C’est vrai aussi pour la police et la justice, les répartitions sont parfois assez étonnantes, au gré de classifications du ministère de l’Intérieur pas toujours compréhensibles. Il y a beaucoup plus de magistrats par exemple dans l’Est de la France, alors que dans l’Ouest, où la demande augmente, c’est plus bas.

Que ce soit dans le secteur de l’éducation ou dans celui de la santé, vous mettez l’accent sur les inégalités sociales qui s’accroissent, entre ceux qui choisissent le privé et ceux qui n’en ont pas les moyens.

LC. Oui. À l’école publique, par exemple, les effectifs d’élèves n’évoluent pas beaucoup. En revanche, leur composition oui : il y a une forme de polarisation public versus privé. Avec le public, qui accueille tout le monde et se vide de ses populations les plus favorisées, et le privé qui accueille de plus en plus une population homogène et favorisée.

Au niveau des transports, vous rappelez que 90 % des trajets hors Île-de-France sont faits en voiture. Qu’est-ce que ce chiffre révèle, selon vous ?

LC. Il montre que la France a un maillage ferroviaire qui n’est pas bon, avec une tendance à la métropolisation, qui a fait que les zones rurales sont de plus en plus désertées. Dans ces endroits, pour aller d’un point A à un point B, il n’y a pas d’autre solution que la voiture. Il y a un double besoin ici : celui de se déplacer, qui croît, et celui de réduire les gaz à effets de serre. Un double besoin qui devrait doublement pousser à des financements publics majeurs.

Alors que les inégalités sociales et territoriales sont flagrantes dans tous les secteurs, peut-on encore parler de service public ?

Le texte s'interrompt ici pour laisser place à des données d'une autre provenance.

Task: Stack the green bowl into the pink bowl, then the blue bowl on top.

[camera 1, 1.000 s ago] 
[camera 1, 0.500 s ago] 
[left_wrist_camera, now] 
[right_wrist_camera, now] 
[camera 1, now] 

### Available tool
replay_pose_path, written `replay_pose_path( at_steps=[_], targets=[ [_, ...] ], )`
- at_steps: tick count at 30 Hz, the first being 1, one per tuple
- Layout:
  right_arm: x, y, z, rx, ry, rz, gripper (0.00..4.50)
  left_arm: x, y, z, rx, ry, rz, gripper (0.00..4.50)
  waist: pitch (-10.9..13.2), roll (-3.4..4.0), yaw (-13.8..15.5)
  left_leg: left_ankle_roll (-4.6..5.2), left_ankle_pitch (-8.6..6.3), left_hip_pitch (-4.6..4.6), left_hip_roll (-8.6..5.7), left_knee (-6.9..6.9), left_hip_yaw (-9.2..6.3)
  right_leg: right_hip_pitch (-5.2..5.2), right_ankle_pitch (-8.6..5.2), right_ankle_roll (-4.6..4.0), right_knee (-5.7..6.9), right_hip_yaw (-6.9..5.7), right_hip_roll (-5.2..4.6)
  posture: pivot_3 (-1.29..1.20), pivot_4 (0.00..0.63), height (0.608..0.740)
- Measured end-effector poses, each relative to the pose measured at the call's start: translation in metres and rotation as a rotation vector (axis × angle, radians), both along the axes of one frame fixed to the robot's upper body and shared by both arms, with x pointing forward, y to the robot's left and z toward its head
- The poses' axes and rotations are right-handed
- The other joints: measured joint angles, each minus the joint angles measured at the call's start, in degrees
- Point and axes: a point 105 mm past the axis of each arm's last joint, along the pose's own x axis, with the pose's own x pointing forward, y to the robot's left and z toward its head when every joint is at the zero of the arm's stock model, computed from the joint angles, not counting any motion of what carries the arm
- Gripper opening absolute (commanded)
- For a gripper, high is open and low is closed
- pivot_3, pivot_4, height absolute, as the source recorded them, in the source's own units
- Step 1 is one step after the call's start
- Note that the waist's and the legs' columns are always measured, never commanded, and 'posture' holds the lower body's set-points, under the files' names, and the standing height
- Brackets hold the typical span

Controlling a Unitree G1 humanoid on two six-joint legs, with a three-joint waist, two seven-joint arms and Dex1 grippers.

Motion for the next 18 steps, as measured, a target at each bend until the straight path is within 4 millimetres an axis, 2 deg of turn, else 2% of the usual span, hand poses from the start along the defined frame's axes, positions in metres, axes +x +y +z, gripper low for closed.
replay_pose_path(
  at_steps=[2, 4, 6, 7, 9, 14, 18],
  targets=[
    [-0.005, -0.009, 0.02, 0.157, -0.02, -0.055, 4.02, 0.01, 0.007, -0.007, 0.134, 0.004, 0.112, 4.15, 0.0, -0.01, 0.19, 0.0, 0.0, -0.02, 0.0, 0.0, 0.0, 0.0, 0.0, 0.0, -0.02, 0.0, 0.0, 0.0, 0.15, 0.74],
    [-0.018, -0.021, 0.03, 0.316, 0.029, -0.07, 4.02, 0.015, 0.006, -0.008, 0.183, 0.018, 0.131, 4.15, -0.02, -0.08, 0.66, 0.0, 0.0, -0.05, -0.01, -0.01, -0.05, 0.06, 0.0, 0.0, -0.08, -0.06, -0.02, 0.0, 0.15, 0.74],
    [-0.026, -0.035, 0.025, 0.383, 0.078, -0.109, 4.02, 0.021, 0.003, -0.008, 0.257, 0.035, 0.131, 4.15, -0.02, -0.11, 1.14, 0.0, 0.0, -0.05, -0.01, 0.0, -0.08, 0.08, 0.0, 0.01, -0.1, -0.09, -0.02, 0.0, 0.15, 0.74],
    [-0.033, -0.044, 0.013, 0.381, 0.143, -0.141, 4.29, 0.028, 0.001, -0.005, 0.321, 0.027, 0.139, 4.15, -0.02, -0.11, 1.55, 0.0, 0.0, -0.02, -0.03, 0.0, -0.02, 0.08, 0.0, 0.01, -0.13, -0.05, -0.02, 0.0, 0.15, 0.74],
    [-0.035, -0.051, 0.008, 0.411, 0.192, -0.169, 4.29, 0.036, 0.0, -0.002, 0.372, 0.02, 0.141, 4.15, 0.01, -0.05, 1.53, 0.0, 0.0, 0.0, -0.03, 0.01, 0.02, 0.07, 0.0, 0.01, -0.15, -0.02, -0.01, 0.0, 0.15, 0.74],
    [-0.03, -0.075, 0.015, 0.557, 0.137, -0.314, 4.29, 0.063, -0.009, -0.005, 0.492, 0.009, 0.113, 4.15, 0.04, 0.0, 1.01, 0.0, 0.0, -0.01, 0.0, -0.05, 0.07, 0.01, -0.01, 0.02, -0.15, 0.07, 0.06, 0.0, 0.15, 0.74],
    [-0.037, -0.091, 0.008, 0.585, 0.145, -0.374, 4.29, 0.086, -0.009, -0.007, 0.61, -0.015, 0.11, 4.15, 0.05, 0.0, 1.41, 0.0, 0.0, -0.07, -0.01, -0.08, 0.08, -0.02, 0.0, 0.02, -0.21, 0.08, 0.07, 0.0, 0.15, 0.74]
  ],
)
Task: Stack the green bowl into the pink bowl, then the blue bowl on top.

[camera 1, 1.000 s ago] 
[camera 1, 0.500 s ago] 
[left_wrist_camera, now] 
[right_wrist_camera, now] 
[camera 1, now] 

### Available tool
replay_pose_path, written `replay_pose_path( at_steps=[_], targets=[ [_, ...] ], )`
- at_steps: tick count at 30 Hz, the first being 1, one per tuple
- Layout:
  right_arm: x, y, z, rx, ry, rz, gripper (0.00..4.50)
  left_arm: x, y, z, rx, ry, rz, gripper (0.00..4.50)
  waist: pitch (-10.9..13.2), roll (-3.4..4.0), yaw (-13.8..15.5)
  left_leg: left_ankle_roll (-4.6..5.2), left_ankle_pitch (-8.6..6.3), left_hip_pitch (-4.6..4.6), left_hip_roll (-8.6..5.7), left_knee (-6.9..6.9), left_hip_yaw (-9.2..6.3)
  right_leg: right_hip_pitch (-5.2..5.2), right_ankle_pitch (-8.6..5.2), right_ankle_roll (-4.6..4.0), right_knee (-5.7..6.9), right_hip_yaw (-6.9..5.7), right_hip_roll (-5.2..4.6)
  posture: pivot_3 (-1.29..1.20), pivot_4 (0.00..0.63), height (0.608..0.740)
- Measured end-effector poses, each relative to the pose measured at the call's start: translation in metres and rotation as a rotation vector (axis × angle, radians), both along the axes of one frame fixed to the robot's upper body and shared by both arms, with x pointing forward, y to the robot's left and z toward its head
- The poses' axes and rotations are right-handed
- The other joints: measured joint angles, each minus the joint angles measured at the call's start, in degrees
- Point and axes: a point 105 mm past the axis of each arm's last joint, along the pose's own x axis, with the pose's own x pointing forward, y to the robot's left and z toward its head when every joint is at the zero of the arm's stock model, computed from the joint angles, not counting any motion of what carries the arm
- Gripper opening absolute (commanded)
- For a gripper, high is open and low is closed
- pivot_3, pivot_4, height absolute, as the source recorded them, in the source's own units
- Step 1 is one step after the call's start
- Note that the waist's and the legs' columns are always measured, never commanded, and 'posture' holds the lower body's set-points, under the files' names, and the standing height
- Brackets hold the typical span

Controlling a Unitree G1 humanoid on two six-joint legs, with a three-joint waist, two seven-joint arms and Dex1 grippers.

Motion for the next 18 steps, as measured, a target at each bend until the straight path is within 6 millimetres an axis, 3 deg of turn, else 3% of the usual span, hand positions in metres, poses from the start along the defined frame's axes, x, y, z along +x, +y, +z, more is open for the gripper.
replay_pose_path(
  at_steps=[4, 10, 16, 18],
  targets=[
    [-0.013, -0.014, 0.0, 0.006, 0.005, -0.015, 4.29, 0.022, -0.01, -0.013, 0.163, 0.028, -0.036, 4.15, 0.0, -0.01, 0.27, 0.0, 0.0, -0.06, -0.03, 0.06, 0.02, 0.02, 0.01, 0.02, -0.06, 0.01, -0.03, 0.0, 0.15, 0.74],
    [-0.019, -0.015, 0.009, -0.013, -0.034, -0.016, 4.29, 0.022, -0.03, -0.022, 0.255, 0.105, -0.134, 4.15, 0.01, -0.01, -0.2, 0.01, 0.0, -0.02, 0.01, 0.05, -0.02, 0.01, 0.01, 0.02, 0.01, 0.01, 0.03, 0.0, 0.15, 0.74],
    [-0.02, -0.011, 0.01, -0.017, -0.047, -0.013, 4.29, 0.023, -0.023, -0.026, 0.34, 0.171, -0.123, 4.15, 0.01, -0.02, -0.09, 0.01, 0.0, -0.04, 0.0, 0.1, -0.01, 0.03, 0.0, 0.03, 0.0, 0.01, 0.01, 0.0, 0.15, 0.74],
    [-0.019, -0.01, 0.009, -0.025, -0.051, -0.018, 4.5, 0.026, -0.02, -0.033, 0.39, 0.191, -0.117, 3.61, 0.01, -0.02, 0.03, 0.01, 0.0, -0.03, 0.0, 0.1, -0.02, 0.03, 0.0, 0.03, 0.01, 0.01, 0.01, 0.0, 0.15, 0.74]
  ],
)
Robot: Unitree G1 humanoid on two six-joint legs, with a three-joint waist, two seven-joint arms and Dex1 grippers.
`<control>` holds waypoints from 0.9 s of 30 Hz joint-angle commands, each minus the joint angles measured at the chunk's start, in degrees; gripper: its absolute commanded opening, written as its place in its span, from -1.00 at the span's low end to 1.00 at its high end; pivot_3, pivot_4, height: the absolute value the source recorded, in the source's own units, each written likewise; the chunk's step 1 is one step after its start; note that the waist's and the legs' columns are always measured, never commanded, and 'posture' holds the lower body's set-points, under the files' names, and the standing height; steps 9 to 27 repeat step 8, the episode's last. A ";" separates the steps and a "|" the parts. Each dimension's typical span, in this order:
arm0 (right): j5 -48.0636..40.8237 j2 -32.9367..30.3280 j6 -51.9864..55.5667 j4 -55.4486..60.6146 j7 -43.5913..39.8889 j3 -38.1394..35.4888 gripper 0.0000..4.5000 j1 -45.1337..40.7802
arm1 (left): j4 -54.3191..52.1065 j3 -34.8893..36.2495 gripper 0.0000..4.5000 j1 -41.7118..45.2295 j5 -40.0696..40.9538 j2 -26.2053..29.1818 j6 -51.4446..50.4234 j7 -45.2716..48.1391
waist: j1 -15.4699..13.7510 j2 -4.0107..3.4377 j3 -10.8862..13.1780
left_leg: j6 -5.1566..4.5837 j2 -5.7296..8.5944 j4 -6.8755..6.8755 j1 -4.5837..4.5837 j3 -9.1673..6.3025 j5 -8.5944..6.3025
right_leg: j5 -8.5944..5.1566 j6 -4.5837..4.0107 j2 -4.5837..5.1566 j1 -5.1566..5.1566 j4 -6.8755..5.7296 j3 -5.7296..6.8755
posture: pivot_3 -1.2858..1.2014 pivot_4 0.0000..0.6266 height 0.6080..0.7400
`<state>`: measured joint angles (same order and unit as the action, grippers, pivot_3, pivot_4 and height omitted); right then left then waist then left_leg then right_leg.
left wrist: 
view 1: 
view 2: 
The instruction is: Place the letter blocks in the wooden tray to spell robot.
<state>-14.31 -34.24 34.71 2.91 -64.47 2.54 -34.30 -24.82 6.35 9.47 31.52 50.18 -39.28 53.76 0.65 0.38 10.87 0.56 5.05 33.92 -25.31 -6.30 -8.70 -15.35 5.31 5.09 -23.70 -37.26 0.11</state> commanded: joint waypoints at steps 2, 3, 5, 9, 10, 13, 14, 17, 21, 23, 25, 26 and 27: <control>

LC. Oui, on peut continuer à parler de service public, ne serait-ce que dans une perspective optimiste. Il y a la coquille à sauver ! Il y a une vraie brèche dans l’universalité que représentaient les services publics il y a encore quelques dizaines d’années, avant le développement de l’offre privée. Mais le service public, les infrastructures publiques, restent utilisées par une immense majorité des Français. Et une étude de 2021 de l’OCDE montre qu’une grande partie de la redistribution en France reste encore opérée par les services publics. Notre objectif, c’est de les sauver.

Que faut-il faire, selon vous ?

LC. Il faut arrêter de se poser la question en termes de moyens mais plutôt partir des besoins. Et ensuite, se dire qu’il faut restaurer la vocation universelle des services publics en les finançant de la manière la plus adaptée possible. Par exemple, en arrêtant de déléguer des missions intellectuelles et stratégiques à des cabinets de conseil. Il faut juste avoir une vision du service public qui soit réellement au service de la population et de la réponse à ses besoins.